The title Kentucky Colonel dates back to around 1813. The Kentucky Militia had just returned from a highly successful campaign during the War of 1812. When the Militia disbanded, Governor Isaac Shelby commissioned Charles S. Todd, one of his officers in the campaign, as an Aide-de-Camp on the governor’s staff. Todd’s official rank and grade was Colonel.
While early Colonels actually served military roles, the position took on a more ceremonial function in the late 1800’s. Colonels in uniform attended functions at the Governor’s mansion and stood as symbolic guards at state events and the like.
In the late 1920’s, a group of Colonels started talking about forming a “society.” Governor Flem Sampson gave his blessings to the project and late one Saturday afternoon in May of 1931, the first meeting of what would eventually become the Kentucky Colonels was held in Frankfort.
“ ‘Formulate a society to more closely band together this group into a great non-political brotherhood for the advancement of Kentucky and Kentuckians,’ Governor Sampson challenged. And they did. Minutes of the early meetings confirm that charitable programs were to be a central part of the organization. Social events would also play an important role. The group held a Derby Eve dinner for the first time in 1932.” (From kycolonels.org/about-us/history)
A decade ago, Walter Butler III started his computer business in a 10’ x 10’ booth at Towne Center Mall. Throughout the years, Butler has become well-known in his community involvement and outreach. As well, his business has thrived.
These days, Butler’s shop has grown to require more real estate at the Towne Square Mall, and a large portion of the crowd that gathered to witness his acceptance of the Kentucky Colonel Honor are devoted customers.
The ceremony opened with entertainment by four members of the Hernando Harmonizers, and was attended by other Kentucky Colonel honorees, along with a number of friends and family in the crowd.
Butler, a Desert Storm veteran accepted this honor by saying, “This award, I am so humbled and so honored to be receiving. It’s a difficult award to receive because you have to tell everyone what you’ve done in order to receive it. So many times we are just moving out of the goodness of our heart and we are helping and extending our hand because we are in a position to do so.

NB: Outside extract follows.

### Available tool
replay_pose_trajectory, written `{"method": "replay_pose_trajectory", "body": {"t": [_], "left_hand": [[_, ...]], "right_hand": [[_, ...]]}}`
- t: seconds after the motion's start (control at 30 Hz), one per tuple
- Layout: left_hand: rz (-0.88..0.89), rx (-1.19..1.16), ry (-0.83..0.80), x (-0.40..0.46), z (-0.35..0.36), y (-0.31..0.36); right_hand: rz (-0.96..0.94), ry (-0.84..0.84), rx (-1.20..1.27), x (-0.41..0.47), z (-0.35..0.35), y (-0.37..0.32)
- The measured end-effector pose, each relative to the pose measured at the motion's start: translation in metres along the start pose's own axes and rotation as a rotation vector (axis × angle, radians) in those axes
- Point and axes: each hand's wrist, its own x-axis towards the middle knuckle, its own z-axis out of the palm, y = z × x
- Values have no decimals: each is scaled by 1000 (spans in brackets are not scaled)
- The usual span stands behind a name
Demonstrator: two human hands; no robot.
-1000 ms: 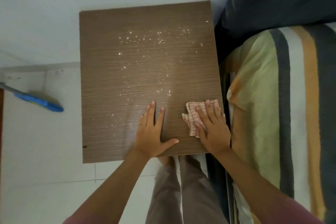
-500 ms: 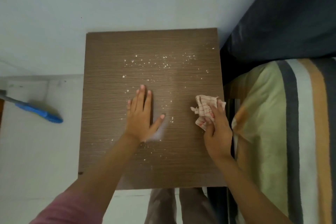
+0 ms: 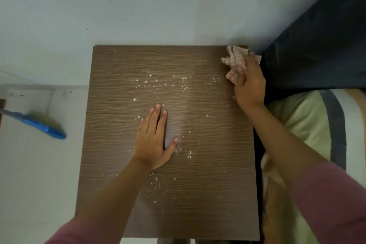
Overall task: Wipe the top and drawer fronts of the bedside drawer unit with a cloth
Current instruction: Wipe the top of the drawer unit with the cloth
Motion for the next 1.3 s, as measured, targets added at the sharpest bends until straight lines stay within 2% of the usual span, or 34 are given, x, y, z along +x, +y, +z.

We know that there is need throughout the globe, in the US, in our state, in our counties, in our towns, in our neighborhoods. A lot of the need is identifiable and I feel because I have been blessed. It is my duty, it is my honor to extend my hand out, and help those who are in need.”
Butler acknowledged the crowd in attendance as being many people who he’s assisted over the years. He also praised his wife of fifteen years, “Behind every great man stands a great woman.”
“My promise is to move forward and continue to work harder than I have before to make a difference in our communities and our town, and to help young children that are in need.”
Correction: The name of the Kentucky Colonel Honoree was mistakenly listed as William Butler III rather than Walter Butler III.